Symantec Corporation’s (NASDAQ:SYMCC) announcement this past weekend that it planned to buy identity protection company LifeLock Inc. (:LOCKN/A) for $2.3 billion was met with some surprise given the price was more than 3 times LifeLock’s 2012 initial public offering valuation.
Not to mention the growing pains LifeLock experienced following a failed marketing stunt in which the company’s CEO reportedly had his identity stolen 13 times. Then there was the charge of deceptive advertising by the Federal Trade Commission, resulting in a $100 million settlement in 2015.
So, Why The Buy?
Recently Lifelock has added customers. The company claimed membership of 4.4 million as of Sept. 30. That represents an 8% boost from the year before. In that span the company’s stock price has more than doubled since the initial plunge.
Symantec CEO Greg Clark said, "We are thoroughly satisfied that any previous issues are in the past. Consumers vote with their wallets and there are 4.4 million happy and committed LifeLock customers — and growing."
What LifeLock Does
LifeLock is an identity protection company. Members pay between $10 and $30 per month to monitor their credit score and financial transactions. If a customer’s identity is stolen, LifeLock says it will work to restore and reimburse lost funds.
The company said it shored up security following a pair of FTC lawsuits and went public in 2012, raising $141 million to put the company’s value at $778 million.

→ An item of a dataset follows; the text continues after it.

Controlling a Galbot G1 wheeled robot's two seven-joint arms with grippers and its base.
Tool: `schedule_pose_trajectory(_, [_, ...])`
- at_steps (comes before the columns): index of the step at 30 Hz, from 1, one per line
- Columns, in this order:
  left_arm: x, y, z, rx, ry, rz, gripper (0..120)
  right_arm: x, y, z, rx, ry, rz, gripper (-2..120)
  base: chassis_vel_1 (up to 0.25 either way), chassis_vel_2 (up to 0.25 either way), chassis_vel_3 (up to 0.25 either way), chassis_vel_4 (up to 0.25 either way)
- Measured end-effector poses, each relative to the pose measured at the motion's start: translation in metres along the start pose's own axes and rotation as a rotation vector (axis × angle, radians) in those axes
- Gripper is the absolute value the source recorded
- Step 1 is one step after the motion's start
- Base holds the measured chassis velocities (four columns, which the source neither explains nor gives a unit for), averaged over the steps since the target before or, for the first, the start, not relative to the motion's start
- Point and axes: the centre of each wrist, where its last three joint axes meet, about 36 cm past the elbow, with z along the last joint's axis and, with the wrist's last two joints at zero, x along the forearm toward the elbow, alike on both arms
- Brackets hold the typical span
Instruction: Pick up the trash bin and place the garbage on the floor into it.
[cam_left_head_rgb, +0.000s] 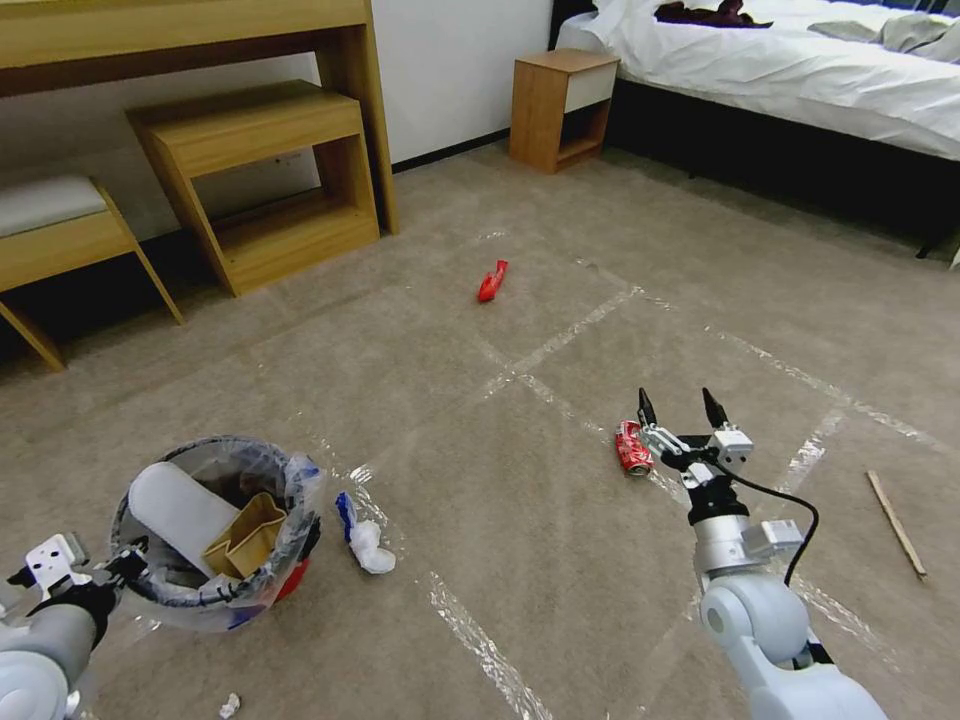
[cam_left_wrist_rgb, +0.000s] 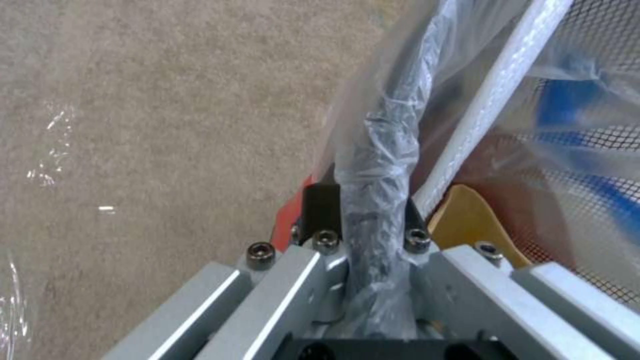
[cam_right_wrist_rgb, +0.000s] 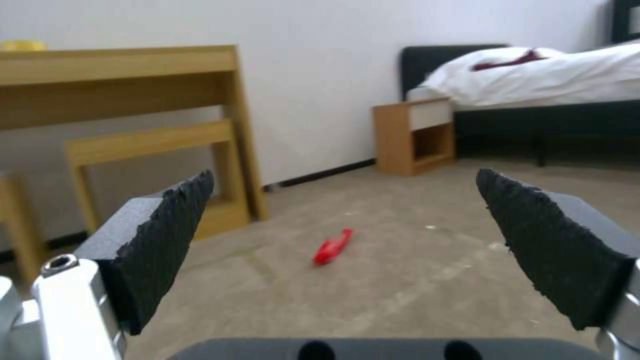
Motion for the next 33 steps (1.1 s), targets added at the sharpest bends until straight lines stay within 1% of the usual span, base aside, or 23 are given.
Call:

Symantec sees acquiring LifeLock as a way to beef up its consumer-product line. The bulk of that line has revolved around Norton anti-virus products.
Symantec said it would keep both Norton and LifeLock and integrate its new acquisition with Norton into a single product line as soon as the deal closes, early next year. The ultimate goal is to provide customers with a one-stop shop for ID theft and computer protection.
Reversing Revenue Losses
Combining the LifeLock and Norton product lines is seen by Symantec as a $2.3 billion annual revenue stream. Despite strong interest on computer security, Symantec has struggled and ended the fiscal year April 1 down 9% from a year earlier.
LifeLock has seen a 14.5% revenue increase through the first nine months of the year. The company’s growth has come, in part, due to aggressive marketing, part of the reason the company paid $113 million to settle a deceptive advertising charge by the FTC.
The cash deal values LifeLock at $24 per share representing a 16% premium over its Friday price of $20.75. Shares of Symantec closed up 3.24% Monday at $24.52.
The company hopes the deal will help it overcome slow sales due to a slowdown in PC sales, introduction of free anti-virus products and a widespread move to mobile devices.
Fear Of Failure
Peter Firstbrook, analyst at Gartner, said, “Symantec’s strategy is to retreat to the high end of the market.” Firstbrook added that in that regard, the deal, “makes some sense.”
He warned, however that LifeLock may not continue to grow. In an email Firstbrook said that LifeLock’s core business of monitoring consumers’ identity “is relatively flat and seems to be fully penetrated.”